Lukac , a U.S. Army veteran, Manville councilman, and a former school board member, is an electrical and instrumentation supervisor. Panico, a Readington IT executive, is president of the Hunterdon Central Board of Education.
In other races on the ballot, Democratic incumbent Mercer County Surrogate Diane Gerofsky is defending her position against Republican challenger Douglas Miles, and in the election for Board of Mercer County Commissioners, Republicans Richard Balgowan, Michael Chianese, and Andrew Kotula Jr. are challenging Democrats Kristin McLaughlin, Terrance Stokes, and the incumbent board chair Samuel Frisby for three available positions.

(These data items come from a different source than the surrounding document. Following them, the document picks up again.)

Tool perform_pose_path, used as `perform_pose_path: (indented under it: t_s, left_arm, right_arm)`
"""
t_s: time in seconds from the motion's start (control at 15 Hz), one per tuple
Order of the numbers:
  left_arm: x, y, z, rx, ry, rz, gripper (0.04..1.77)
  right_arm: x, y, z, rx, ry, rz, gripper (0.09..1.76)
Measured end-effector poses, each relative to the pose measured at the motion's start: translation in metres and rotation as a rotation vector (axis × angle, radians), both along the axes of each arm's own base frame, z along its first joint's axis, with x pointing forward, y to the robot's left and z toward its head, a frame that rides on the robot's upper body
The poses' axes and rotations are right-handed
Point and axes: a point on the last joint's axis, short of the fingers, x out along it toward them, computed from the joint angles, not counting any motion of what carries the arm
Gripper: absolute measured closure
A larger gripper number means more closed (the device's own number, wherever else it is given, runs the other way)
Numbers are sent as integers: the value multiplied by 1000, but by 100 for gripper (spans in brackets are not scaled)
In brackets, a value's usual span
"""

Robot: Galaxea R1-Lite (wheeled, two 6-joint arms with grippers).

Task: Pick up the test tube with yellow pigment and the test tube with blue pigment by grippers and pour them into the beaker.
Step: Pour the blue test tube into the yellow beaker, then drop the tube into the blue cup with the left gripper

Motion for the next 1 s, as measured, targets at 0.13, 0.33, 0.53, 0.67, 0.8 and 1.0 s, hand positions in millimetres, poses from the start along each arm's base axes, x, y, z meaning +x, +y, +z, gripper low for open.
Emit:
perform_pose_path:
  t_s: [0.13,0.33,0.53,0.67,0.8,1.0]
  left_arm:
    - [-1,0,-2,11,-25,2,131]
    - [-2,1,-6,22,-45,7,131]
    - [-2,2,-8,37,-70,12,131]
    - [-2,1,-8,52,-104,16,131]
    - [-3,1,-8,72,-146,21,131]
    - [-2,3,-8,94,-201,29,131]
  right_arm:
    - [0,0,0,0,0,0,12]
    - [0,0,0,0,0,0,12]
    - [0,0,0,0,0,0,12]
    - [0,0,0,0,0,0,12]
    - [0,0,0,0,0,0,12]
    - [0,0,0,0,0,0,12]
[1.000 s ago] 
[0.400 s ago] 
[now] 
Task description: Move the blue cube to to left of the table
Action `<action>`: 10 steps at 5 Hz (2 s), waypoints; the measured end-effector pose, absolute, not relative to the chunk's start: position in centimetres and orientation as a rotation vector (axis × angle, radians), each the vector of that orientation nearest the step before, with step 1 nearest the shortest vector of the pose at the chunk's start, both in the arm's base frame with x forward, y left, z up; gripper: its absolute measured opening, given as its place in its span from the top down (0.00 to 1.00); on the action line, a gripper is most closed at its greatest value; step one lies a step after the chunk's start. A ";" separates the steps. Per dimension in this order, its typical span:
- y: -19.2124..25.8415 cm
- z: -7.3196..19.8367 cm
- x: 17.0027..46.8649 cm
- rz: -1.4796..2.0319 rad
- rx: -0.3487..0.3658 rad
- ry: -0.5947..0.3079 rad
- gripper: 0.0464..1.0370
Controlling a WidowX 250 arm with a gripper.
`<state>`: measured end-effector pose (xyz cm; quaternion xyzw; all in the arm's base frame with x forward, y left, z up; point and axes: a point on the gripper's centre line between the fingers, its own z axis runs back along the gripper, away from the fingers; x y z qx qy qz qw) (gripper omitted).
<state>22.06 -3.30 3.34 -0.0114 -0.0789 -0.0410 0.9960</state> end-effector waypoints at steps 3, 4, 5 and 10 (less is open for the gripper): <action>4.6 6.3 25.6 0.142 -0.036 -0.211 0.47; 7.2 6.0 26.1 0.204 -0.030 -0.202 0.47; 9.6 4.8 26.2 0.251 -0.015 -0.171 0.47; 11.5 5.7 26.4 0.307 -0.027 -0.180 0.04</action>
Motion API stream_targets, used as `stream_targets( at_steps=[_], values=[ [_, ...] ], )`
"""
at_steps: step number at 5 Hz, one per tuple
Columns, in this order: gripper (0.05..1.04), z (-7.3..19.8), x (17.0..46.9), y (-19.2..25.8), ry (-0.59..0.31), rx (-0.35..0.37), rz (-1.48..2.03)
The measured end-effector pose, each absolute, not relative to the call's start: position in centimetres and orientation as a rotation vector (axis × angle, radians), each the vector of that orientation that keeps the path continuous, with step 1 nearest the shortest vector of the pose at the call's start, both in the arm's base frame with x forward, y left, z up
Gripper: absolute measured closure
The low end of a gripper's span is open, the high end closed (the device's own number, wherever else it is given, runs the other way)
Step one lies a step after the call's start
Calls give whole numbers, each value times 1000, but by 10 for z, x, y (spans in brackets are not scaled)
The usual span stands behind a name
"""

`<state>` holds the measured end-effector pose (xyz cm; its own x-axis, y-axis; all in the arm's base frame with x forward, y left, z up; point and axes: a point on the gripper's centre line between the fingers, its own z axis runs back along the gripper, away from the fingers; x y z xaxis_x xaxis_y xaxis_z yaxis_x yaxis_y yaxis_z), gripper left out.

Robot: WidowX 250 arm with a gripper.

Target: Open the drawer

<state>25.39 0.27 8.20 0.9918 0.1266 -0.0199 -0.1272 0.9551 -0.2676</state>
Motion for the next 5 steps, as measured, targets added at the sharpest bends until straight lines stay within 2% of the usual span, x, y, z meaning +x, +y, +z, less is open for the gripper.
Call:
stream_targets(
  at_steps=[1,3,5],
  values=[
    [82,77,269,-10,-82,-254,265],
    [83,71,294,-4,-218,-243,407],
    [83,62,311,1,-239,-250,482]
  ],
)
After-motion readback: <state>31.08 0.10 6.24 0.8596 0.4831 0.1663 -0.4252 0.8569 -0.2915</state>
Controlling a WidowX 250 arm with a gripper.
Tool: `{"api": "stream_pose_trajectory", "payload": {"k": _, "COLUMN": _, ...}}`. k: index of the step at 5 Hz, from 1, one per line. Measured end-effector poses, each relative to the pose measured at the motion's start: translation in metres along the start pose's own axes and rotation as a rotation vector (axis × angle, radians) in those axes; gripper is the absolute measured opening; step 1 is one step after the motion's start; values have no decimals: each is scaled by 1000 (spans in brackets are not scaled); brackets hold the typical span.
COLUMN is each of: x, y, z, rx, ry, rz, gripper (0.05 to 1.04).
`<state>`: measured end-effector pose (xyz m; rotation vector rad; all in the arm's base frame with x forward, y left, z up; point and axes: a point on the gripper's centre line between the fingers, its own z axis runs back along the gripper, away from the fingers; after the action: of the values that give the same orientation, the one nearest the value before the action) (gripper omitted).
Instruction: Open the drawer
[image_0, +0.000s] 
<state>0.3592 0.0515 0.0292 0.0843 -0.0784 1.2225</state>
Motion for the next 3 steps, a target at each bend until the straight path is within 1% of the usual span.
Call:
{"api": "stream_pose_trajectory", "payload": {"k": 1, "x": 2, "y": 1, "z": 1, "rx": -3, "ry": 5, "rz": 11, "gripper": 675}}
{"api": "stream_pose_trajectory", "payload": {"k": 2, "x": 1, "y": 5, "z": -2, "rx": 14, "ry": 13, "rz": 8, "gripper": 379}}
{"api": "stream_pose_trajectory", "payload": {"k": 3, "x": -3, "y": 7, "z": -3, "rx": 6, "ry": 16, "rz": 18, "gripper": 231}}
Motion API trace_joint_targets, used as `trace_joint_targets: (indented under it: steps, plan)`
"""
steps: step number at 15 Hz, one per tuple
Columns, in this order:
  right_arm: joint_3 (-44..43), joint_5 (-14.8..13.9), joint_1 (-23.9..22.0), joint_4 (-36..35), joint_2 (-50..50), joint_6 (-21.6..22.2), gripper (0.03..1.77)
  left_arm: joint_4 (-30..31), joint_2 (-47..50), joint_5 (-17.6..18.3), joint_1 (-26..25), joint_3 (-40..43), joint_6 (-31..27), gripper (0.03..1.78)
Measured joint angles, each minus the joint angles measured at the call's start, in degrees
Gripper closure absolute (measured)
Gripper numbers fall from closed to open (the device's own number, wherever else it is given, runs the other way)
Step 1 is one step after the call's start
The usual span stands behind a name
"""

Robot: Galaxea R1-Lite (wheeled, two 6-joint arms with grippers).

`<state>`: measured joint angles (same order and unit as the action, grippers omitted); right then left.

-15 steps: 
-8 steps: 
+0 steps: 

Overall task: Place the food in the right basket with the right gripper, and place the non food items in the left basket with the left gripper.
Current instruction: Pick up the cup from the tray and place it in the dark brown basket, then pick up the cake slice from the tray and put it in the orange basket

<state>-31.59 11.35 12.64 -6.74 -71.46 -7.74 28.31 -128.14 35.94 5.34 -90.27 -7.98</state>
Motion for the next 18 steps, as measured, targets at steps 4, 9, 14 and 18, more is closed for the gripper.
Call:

At the top of the ballot are the candidates for governor and lieutenant governor, with incumbent Democrat Murphy and running mate Sheila Oliver running to win a second four-year term against Republican challengers Jack Ciattarelli and running mate Diane Allen.
All New Jersey voters wiil also be asked to respond to two public questions, one about expanding sports betting to college events and another about allowing certain organizations to use proceeds from bingo, raffles, and other games of chance for their own organizations. Mercer County voters will respond to a third public question about allowing the county to change the allocation of funds raised by the county for open space, recreation, farmland, and the Historic Trust Fund. The county proposition would not increase the voter-approved taxes.